Statistical analysis was carried out by LINK Medical Research (Oslo, Norway) with SAS for Windows (version 8.2; SAS Institute Inc., Cary, NC, USA). Two‐sided tests were carried out using 5% as the nominal level of significance, and interval estimates were constructed using 95% as the level of confidence. Survival analysis was carried out on variable ‘days’ (time to complete healing) and expressed by Kaplan–Meier plots. Median and mean time until complete ulcer healing (‘survival time’) and 95% confidence intervals were obtained. Ulcer healing responses, as based on the investigator's opinion, were tested by frequency analysis with chi‐squared‐test or with Fisher's exact test, as appropriate. Similar analyses were carried out on treatment response by percentage reduction in total ulcer area from baseline to the final visit. Responses were categorized as: complete (≥0% total ulcer area <1% of the baseline), moderate (≥1% total ulcer area <51% of the baseline), mild (≥51% total ulcer area <91% of the baseline), no response (≥91% total ulcer area <110% of the baseline) and progressive disease (total ulcer area ≥110% of the baseline). Additionally, complete healing vs not‐complete healing were tested by frequency analysis with chi‐squared‐test or with Fisher's exact test, as appropriate. The percentage of change in total ulcer area from week 12 to the baseline was analyzed by an ancova model with percentage area change as a dependent variable. The linear model was applied using SAS PROC MIXED (SAS Institute Inc.) with center and treatment as fixed effects, whereas baseline ulcer area, Wagner's grade, localization of ulcer, sex and age were covariates in the different models tested. Percentage weekly change in the total ulcer area was considered as a repeated measurement of the ulcer area, and was analyzed by SAS PROC GLM (SAS Institute Inc.). A model consisting of factors found significant for the previous analysis was utilized here. Testing of the secondary variables was exploratory, and the results were mainly used for exploratory purposes to obtain more details of ulcer healing. As a result of this, no adjustments for multiple testing were carried out.

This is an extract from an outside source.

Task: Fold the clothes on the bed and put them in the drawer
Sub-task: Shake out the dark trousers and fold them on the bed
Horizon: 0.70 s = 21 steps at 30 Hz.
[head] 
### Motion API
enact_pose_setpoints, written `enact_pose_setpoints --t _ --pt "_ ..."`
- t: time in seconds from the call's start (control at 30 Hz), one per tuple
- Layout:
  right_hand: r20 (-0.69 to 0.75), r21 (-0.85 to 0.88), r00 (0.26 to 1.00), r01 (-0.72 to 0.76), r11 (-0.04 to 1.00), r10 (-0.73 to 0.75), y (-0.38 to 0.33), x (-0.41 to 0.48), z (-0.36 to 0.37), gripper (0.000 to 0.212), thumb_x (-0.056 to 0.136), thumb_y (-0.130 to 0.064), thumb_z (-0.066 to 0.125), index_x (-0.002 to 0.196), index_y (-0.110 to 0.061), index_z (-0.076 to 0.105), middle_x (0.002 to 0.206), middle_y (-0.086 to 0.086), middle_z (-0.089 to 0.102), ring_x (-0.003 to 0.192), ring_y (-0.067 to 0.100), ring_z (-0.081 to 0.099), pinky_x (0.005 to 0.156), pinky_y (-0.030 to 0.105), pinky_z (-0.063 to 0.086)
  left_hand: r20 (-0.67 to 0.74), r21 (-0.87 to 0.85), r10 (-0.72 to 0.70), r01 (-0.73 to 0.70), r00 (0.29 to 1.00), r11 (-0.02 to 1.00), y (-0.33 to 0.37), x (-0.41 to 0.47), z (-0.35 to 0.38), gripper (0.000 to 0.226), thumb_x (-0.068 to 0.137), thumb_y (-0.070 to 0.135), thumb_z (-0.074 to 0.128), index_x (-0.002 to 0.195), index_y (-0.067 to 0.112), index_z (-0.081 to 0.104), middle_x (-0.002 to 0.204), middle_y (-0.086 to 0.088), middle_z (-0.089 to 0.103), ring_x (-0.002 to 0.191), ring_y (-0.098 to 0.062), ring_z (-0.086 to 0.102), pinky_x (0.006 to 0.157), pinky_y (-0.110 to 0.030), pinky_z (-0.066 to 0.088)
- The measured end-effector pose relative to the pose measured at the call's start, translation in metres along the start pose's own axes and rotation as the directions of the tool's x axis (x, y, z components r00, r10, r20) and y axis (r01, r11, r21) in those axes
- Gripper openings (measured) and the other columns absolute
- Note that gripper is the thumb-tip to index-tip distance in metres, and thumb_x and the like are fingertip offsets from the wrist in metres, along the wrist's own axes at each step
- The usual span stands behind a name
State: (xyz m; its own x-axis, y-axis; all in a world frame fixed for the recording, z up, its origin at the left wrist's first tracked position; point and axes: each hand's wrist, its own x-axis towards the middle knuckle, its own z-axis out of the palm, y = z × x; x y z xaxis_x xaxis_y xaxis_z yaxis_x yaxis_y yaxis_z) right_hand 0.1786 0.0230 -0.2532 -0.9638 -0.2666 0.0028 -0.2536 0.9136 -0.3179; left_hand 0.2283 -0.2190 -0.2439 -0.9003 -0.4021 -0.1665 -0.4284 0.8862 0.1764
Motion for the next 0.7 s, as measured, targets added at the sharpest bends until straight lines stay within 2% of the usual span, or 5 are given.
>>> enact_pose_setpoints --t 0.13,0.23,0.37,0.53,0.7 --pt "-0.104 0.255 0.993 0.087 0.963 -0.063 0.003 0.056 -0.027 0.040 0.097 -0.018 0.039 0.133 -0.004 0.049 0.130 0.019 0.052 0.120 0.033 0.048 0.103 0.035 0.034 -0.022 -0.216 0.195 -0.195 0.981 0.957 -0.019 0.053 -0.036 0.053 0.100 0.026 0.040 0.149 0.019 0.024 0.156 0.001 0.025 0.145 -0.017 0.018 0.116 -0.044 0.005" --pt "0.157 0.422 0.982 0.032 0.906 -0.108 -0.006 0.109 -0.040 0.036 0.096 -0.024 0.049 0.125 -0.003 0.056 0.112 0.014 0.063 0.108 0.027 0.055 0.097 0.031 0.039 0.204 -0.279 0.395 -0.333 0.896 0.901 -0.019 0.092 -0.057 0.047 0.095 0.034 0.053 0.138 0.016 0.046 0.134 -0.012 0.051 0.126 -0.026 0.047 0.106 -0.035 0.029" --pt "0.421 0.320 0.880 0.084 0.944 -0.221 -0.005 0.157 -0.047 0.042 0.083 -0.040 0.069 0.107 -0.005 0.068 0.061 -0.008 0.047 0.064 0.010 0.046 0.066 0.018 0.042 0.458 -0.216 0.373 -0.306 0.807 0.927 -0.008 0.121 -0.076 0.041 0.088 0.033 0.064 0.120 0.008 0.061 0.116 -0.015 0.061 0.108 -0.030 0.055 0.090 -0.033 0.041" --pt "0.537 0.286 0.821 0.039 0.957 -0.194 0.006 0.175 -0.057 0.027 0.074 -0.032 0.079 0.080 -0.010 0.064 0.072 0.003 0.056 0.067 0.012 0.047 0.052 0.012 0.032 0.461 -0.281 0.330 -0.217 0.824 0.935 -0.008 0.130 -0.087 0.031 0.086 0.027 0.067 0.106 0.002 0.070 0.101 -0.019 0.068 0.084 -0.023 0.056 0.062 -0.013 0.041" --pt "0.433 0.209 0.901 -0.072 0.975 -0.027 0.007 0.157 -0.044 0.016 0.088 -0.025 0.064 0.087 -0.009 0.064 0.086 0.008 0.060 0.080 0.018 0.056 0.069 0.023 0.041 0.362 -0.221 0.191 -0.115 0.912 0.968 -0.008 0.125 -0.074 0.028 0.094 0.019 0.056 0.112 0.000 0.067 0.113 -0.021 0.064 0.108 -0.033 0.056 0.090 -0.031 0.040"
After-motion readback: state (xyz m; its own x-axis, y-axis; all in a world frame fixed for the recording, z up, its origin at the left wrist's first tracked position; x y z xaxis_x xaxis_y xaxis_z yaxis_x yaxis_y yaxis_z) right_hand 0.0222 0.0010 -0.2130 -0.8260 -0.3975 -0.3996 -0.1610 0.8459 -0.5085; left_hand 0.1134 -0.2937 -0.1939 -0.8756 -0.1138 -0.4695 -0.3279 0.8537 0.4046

The safety population (SP) included all patients who were treated at least once with study medication (n = 60). This population was used to evaluate the safety laboratory variables and adverse events. The intention‐to‐treat (ITT) population was defined as all patients who were randomized and had at least one dose of study medication (n = 60). ITT was equal to SP in this study. Per protocol (PP) population included patients who had completed the treatment period of maximum 12 weeks according to the protocol (n = 52). Patients who did not have at least one study ulcer with an area >1.0 cm² at baseline were considered protocol violators, and were not included into the PP population (two patients). Other patients that were not included in the PP population were patients that withdrew consent (four patients) or had an amputation (two patients).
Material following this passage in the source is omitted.